- **YOUR ASSIGNMENT**: Reduce the material below to its lines containing "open".

[Start of section]

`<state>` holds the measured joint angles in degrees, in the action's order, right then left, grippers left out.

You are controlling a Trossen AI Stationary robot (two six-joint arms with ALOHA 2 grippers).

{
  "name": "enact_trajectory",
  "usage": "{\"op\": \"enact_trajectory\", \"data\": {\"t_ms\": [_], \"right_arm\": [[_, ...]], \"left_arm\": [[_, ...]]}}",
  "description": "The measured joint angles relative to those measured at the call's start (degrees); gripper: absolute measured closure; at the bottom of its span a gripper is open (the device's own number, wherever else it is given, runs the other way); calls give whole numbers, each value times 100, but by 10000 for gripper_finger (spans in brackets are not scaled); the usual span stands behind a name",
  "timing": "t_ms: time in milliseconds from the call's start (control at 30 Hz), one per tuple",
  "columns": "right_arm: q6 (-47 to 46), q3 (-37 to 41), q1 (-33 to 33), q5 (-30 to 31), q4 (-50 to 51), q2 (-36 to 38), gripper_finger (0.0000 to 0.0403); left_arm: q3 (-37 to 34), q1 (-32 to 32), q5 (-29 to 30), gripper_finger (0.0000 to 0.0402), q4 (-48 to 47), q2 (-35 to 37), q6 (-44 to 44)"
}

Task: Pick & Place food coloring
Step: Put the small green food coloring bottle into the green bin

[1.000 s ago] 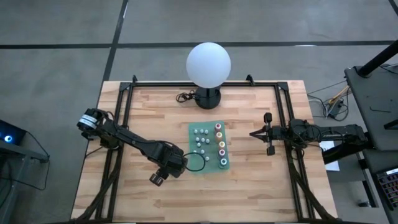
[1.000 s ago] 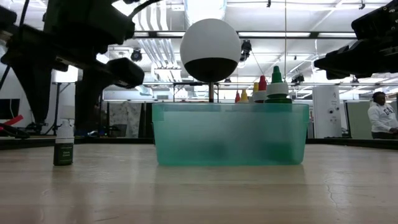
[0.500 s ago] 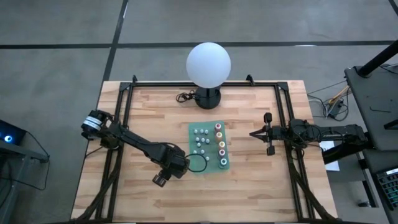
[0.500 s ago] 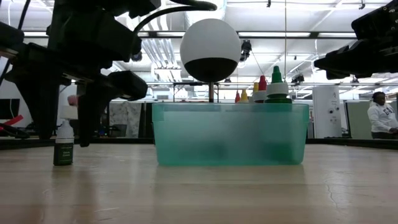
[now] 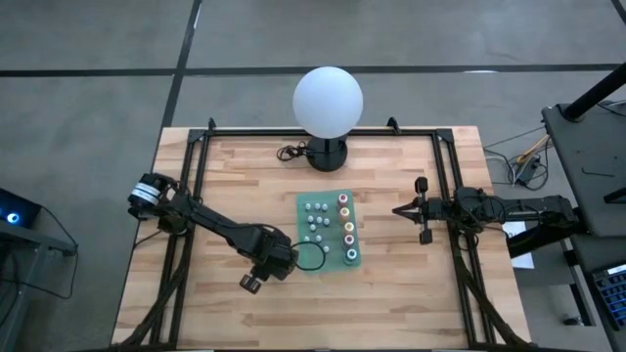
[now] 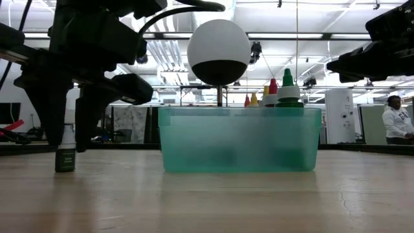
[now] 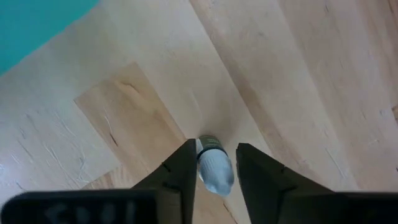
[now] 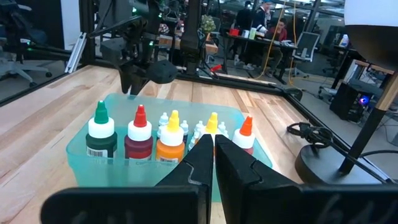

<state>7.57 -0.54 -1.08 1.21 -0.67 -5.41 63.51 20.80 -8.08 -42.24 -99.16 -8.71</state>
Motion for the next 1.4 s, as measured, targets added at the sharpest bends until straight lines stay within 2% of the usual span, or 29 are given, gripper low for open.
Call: {"op": "enact_trajectory", "data": {"t_ms": [300, 833, 1400], "right_arm": [[-1, 0, 0, 0, -2, 0, 394], [1, 0, -2, 0, -2, 0, 394], [-2, 0, -1, 0, 0, 0, 394]], "left_arm": [[0, -6, 13, 358, 0, 5, -41], [24, -11, 63, 359, -39, 8, -50], [502, -91, 221, 360, -289, 8, -212]]}}
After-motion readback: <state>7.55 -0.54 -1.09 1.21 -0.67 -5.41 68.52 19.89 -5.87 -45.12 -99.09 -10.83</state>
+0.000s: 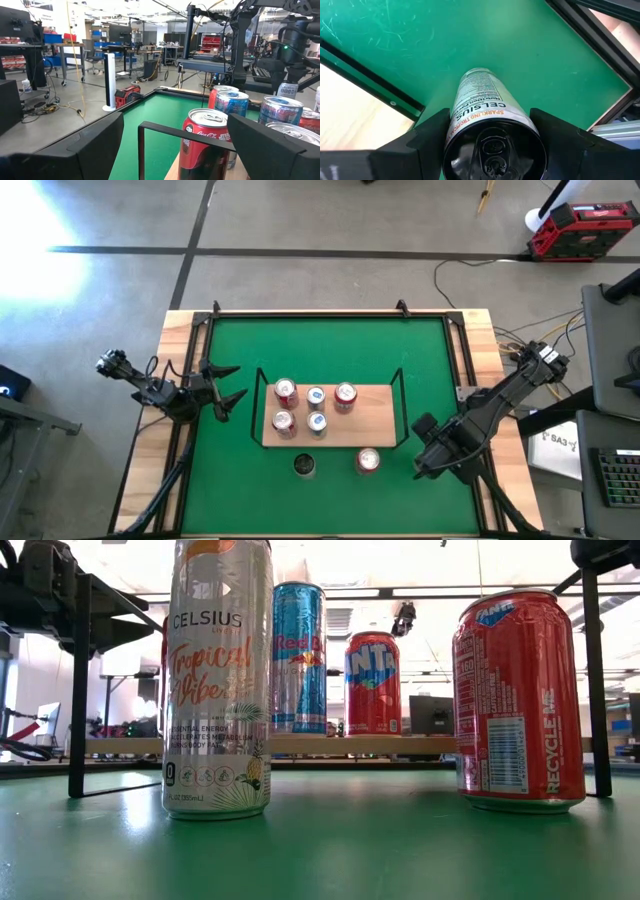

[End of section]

- **OUTPUT FOR THIS EXERCISE**:
  "description": "The measured joint angles relative to those measured at the call's start (degrees); gripper: absolute measured closure; at the bottom of its span a gripper is open (the device's own number, wherever else it is given, runs the other way); calls give whole numbers, each value times 100, but by 10000 for gripper_finger (spans in brackets are not scaled); the usual span stands behind a name",
Motion for the next 1.4 s, as measured, targets added at the sharpest bends until straight lines stay within 2% of the usual span, or 29 are given, gripper low for open.

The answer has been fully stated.